What you have to do: Please count how many lines below contain the word "left" and give nothing but that figure.

Data to examine:
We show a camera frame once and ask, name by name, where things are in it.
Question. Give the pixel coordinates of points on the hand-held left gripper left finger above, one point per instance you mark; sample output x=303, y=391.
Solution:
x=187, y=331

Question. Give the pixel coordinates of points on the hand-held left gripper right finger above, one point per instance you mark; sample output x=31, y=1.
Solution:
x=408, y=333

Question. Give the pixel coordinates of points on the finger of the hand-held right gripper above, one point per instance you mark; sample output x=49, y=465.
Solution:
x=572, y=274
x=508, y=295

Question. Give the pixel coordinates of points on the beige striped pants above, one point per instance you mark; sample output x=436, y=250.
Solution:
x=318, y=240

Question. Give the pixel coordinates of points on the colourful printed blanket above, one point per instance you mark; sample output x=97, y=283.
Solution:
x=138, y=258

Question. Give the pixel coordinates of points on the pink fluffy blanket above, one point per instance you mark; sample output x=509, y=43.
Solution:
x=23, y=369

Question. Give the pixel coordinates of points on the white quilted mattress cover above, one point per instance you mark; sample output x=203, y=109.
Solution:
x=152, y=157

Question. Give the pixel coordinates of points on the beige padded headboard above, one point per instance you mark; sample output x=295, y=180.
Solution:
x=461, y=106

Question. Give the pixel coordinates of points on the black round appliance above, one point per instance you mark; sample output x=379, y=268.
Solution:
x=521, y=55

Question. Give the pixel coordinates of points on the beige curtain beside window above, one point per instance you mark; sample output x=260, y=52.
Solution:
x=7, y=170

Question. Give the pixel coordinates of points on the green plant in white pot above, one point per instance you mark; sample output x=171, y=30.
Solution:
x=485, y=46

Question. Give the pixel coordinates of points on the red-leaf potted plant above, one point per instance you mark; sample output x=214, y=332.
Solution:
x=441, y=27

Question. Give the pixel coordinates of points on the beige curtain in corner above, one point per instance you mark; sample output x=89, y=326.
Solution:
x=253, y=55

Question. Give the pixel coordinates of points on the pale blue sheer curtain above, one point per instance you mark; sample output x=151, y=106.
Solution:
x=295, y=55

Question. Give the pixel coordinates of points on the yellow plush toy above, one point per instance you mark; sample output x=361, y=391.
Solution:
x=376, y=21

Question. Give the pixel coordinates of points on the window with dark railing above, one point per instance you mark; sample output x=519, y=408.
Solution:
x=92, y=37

--

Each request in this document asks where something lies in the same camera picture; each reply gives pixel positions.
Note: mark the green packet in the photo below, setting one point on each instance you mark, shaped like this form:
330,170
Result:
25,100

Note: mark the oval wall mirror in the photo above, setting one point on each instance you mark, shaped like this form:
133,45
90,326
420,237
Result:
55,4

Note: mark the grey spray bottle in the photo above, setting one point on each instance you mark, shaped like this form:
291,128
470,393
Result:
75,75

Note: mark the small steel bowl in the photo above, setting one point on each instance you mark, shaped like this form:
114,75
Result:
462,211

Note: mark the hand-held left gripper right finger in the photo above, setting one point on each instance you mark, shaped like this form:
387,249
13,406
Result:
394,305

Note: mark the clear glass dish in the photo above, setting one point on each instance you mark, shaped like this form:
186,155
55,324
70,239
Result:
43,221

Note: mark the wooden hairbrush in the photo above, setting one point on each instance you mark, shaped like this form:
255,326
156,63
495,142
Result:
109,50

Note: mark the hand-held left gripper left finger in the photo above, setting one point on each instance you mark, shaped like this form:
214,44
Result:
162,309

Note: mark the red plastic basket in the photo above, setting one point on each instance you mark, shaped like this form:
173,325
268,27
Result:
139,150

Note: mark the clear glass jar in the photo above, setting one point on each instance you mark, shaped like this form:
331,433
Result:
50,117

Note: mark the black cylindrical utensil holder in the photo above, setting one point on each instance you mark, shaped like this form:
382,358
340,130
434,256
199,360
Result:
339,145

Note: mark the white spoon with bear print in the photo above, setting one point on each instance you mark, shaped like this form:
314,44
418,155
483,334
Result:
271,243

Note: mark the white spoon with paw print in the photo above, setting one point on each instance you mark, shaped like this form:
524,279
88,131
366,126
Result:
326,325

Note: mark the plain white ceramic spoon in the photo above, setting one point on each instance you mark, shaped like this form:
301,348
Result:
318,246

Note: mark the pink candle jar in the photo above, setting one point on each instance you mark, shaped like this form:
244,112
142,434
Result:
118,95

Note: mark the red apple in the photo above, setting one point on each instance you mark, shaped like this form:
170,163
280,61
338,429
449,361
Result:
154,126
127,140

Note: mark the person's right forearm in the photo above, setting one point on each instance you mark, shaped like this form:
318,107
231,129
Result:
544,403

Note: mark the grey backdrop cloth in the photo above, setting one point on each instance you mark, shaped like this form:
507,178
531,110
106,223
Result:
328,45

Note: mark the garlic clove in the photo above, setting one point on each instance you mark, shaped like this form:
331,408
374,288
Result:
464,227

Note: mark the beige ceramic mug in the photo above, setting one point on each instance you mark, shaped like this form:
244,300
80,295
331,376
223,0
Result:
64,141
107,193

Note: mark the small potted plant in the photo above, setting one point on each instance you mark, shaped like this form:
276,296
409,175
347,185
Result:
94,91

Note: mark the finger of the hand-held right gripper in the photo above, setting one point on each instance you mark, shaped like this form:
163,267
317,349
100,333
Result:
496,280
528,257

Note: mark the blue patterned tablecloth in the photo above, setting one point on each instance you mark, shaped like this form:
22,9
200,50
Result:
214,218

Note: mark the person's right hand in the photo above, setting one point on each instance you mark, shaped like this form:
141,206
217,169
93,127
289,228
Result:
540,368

Reply to the task: 4